**Data provided**
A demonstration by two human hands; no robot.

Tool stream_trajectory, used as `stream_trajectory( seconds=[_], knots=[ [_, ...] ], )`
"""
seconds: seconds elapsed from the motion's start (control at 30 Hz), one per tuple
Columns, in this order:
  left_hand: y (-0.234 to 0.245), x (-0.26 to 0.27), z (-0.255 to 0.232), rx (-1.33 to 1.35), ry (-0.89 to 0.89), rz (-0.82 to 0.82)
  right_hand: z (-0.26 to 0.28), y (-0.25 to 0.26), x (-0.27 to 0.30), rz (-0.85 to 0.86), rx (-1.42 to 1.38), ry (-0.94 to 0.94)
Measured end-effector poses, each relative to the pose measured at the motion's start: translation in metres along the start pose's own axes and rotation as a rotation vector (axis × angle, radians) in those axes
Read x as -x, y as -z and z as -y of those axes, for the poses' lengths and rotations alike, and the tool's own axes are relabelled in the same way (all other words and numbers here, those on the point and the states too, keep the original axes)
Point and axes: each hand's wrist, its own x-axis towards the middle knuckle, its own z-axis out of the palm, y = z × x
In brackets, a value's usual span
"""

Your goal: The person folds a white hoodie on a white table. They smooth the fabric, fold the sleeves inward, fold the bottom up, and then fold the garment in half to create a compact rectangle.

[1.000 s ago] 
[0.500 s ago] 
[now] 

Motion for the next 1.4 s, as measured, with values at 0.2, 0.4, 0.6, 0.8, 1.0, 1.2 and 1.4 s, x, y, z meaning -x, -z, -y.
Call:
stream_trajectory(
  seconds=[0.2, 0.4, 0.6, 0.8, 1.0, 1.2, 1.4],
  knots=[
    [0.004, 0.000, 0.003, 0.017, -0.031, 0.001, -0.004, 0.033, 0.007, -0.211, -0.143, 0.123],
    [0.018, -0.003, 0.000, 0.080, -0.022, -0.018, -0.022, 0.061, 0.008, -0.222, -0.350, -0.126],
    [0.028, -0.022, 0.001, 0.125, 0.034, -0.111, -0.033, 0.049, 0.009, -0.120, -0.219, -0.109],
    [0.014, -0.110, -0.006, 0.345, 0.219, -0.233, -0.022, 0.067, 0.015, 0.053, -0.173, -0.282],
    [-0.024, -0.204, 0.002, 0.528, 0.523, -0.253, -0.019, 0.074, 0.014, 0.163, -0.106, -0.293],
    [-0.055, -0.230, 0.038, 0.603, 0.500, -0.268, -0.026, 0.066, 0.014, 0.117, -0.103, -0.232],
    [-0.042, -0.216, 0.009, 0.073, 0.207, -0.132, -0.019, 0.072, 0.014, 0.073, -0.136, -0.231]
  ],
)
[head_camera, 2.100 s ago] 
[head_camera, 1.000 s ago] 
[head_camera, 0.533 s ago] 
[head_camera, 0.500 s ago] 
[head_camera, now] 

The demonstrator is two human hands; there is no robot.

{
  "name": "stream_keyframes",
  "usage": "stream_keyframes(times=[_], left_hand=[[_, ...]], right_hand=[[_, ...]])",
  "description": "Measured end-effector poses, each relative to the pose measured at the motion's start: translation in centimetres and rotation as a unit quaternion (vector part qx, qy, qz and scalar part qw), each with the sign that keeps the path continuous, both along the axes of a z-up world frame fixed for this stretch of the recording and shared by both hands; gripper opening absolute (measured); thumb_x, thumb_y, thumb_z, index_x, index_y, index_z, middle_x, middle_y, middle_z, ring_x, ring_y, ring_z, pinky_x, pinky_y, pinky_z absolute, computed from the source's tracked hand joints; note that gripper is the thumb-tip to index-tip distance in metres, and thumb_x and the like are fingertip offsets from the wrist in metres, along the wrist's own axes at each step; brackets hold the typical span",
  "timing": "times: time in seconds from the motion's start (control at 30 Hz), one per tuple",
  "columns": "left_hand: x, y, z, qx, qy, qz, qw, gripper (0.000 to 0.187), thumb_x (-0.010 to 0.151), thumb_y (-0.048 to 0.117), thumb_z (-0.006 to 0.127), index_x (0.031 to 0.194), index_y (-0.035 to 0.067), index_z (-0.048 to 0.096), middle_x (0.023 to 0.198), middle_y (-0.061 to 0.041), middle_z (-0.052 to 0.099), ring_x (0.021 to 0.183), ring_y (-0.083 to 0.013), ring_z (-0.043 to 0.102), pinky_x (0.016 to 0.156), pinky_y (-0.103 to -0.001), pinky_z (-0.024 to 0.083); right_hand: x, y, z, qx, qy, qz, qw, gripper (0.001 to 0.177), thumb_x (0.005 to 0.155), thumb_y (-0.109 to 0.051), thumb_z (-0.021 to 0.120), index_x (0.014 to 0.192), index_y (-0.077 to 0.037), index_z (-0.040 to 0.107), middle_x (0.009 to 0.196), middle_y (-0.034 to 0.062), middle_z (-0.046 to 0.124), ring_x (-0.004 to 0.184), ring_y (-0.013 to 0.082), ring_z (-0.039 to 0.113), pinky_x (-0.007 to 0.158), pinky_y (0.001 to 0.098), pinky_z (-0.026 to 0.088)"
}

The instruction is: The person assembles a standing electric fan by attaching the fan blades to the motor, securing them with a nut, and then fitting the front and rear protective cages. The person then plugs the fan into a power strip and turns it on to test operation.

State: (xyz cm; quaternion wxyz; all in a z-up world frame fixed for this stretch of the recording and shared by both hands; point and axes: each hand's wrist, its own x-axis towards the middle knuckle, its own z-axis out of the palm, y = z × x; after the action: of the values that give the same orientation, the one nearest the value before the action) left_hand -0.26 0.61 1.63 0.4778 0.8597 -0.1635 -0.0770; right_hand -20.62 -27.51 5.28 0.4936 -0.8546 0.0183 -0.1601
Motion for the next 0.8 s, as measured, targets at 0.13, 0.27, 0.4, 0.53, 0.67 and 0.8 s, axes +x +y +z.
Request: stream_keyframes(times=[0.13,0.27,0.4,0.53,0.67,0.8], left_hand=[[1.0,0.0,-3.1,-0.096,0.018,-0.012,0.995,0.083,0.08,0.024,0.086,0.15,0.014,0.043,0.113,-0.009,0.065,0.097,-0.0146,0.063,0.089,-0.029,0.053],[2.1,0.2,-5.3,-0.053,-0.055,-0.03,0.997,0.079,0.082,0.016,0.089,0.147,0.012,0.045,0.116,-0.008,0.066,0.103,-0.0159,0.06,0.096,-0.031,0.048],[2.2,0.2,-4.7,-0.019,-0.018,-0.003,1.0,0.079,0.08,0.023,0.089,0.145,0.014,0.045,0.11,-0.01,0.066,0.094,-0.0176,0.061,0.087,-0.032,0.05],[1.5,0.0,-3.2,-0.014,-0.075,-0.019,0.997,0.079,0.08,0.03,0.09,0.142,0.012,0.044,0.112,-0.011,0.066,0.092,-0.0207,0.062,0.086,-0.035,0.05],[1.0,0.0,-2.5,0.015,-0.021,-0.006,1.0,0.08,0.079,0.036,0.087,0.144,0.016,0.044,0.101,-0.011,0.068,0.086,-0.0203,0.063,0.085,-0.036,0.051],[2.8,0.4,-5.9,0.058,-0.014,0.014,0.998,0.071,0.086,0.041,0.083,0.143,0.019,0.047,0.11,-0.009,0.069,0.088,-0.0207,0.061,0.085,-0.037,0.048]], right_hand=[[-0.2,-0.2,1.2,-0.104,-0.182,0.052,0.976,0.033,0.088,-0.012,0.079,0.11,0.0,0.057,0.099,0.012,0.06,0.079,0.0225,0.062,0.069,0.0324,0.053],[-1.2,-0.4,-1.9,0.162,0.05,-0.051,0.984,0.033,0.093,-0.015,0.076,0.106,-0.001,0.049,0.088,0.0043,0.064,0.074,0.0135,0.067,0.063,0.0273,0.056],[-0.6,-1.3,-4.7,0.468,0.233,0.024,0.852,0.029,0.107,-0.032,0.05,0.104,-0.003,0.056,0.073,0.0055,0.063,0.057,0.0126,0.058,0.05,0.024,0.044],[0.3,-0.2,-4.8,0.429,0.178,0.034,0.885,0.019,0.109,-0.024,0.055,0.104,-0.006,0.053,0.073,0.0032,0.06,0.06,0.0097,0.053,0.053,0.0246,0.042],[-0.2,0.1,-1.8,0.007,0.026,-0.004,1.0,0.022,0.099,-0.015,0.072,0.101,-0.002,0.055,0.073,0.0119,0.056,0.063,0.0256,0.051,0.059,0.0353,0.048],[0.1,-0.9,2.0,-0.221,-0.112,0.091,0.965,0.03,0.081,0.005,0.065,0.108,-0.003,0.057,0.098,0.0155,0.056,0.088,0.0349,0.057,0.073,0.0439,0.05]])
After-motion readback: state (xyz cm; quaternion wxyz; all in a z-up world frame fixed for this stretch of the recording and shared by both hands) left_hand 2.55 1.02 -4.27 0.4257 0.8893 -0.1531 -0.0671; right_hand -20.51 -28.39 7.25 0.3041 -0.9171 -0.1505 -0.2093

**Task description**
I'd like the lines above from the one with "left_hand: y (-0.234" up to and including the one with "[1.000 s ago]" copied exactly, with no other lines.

**Response to this exercise**
  left_hand: y (-0.234 to 0.245), x (-0.26 to 0.27), z (-0.255 to 0.232), rx (-1.33 to 1.35), ry (-0.89 to 0.89), rz (-0.82 to 0.82)
  right_hand: z (-0.26 to 0.28), y (-0.25 to 0.26), x (-0.27 to 0.30), rz (-0.85 to 0.86), rx (-1.42 to 1.38), ry (-0.94 to 0.94)
Measured end-effector poses, each relative to the pose measured at the motion's start: translation in metres along the start pose's own axes and rotation as a rotation vector (axis × angle, radians) in those axes
Read x as -x, y as -z and z as -y of those axes, for the poses' lengths and rotations alike, and the tool's own axes are relabelled in the same way (all other words and numbers here, those on the point and the states too, keep the original axes)
Point and axes: each hand's wrist, its own x-axis towards the middle knuckle, its own z-axis out of the palm, y = z × x
In brackets, a value's usual span
"""

Your goal: The person folds a white hoodie on a white table. They smooth the fabric, fold the sleeves inward, fold the bottom up, and then fold the garment in half to create a compact rectangle.

[1.000 s ago] 

No additional answer is needed here.